BY Chandrea Miller
During the height of the pandemic, Trojan Scholars Society, the official student association for USC merit scholars, launched a virtual book club. The idea was championed by TSS co-chair Bethany Baudhuin.
“I’m a big reader,” Baudhuin said. “When everyone is walking down looking at their phones, I am looking at a book.”
Serving the more than 2,000 Trojan scholars, the TSS student organization provides academic, intellectual, and social activities for their scholar community.
However, when the university transitioned to online, the TSS executive board and co-chairs had to brainstorm about virtual ways to continue their work.
Andy Jones-Liang, assistant director, USC Academic Honors and Fellowships, and staff advisor for TSS, said they agreed that a virtual book club would be the perfect fit.
“TSS is a scholar community,” Jones-Liang said. “A book club would allow students to engage intellectually and also serve as a social outlet.”

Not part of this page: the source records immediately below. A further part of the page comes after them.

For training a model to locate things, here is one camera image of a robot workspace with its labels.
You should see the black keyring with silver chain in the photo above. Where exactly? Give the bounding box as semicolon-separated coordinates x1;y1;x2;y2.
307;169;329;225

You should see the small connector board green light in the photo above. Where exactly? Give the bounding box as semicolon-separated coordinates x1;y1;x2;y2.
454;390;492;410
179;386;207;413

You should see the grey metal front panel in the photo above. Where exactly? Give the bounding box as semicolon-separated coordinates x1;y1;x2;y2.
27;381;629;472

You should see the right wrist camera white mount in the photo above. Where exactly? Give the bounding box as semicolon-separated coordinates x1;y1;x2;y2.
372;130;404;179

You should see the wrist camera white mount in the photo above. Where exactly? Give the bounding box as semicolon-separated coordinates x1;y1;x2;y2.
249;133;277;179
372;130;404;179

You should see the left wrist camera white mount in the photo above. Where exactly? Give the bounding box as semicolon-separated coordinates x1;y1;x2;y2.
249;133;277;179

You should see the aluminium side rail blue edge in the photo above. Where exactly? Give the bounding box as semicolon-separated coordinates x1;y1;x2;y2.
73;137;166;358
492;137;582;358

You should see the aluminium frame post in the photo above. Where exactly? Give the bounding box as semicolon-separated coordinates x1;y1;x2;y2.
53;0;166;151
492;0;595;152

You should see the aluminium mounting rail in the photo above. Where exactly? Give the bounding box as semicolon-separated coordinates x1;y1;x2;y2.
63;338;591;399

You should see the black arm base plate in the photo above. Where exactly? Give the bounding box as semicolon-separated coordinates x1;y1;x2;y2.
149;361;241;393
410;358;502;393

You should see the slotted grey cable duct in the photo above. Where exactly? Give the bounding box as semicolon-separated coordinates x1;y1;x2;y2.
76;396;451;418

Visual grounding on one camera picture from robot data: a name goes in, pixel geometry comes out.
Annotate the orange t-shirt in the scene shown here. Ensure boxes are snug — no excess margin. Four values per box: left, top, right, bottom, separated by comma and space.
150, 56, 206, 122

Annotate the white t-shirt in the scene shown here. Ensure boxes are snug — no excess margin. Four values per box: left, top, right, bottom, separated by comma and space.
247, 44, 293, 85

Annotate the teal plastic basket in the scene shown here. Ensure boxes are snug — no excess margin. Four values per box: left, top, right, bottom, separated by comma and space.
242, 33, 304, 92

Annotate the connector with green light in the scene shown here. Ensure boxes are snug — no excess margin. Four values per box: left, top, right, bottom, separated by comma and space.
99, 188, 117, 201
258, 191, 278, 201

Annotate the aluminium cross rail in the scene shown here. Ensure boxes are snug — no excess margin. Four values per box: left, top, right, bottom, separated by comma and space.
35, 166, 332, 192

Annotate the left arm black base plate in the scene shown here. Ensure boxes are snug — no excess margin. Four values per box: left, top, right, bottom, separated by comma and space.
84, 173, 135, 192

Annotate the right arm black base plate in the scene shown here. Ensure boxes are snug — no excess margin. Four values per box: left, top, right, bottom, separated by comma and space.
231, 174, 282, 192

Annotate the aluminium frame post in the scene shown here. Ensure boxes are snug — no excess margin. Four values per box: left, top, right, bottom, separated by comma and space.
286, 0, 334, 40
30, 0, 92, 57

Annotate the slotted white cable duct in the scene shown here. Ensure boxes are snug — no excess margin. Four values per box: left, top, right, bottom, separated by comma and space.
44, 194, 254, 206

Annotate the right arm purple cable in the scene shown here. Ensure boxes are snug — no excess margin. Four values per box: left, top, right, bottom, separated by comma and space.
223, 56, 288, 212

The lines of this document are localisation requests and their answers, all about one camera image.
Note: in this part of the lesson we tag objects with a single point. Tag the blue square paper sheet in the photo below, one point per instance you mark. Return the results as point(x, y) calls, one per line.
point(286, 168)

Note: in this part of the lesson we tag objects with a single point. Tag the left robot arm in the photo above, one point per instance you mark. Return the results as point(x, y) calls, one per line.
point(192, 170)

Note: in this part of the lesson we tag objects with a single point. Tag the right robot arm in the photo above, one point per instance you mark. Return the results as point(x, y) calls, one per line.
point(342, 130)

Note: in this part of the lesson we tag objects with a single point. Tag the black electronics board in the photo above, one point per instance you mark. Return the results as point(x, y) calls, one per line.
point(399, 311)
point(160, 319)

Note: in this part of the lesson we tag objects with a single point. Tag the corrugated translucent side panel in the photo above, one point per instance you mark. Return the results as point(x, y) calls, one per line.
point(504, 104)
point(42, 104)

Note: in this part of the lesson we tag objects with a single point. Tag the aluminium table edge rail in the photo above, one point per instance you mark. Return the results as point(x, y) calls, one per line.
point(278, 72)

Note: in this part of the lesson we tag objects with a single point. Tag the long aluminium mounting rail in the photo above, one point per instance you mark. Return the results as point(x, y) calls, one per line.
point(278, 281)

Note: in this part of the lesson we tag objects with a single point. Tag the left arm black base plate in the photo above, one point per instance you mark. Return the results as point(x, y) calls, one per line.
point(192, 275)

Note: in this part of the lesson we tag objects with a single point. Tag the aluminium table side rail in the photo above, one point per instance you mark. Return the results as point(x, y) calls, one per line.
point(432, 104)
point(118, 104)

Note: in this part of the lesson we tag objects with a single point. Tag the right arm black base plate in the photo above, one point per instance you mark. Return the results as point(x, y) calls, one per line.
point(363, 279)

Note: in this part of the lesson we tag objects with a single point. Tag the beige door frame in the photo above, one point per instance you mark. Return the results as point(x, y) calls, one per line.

And something else—“A wellness check,” said Jones-Liang. “People were feeling very isolated, so if this was purely a means to get people to connect, we’re fine with that.”
And the TSS members seemed hungry to connect.
The society’s co-chair, Samantha Zhang, said within the first 24 hours of announcing the virtual book club, 100 scholars had signed up. Upperclassmen and lowerclassmen were paired together to establish deliberate mentorships.
“We basically assigned pairs of book buddies,” Zhang said. “We assigned them based on their major and their grade levels and hoped they would have things in common and develop that one-on-one connection.”
The initial feedback from the students indicated an appreciation for this programming.
“There’s so much uncertainty and we really want to make sure that we are doing our part in helping them feel welcome to the Trojan community,” Zhang said. “Where they can have spaces for dialogue and check-ins is going to be key to helping them be a part of the experience here at USC.”
Depending on social distancing restrictions, the virtual book club could continue in the fall.
“We do have a semester budget,” Zhang said. “Usually a lot of that is spent on ticketed events like the orchestra, a show, or a first game, and obviously, those events probably won’t happen for a while, so buying people books and getting them to read is definitely a great way to use that money.”
And if the virtual book club doesn’t return, those online book buddies will become in person buddies around campus, which is just fine with TSS co-chair Baudhuin.
“Whatever you’re doing to get people engaged is really just a means to an end,” said Baudhuin. ”Whether or not, you think people are going to be able to talk about a book for an hour, it’s just getting people to a point where they can connect with others—that’s what really matters.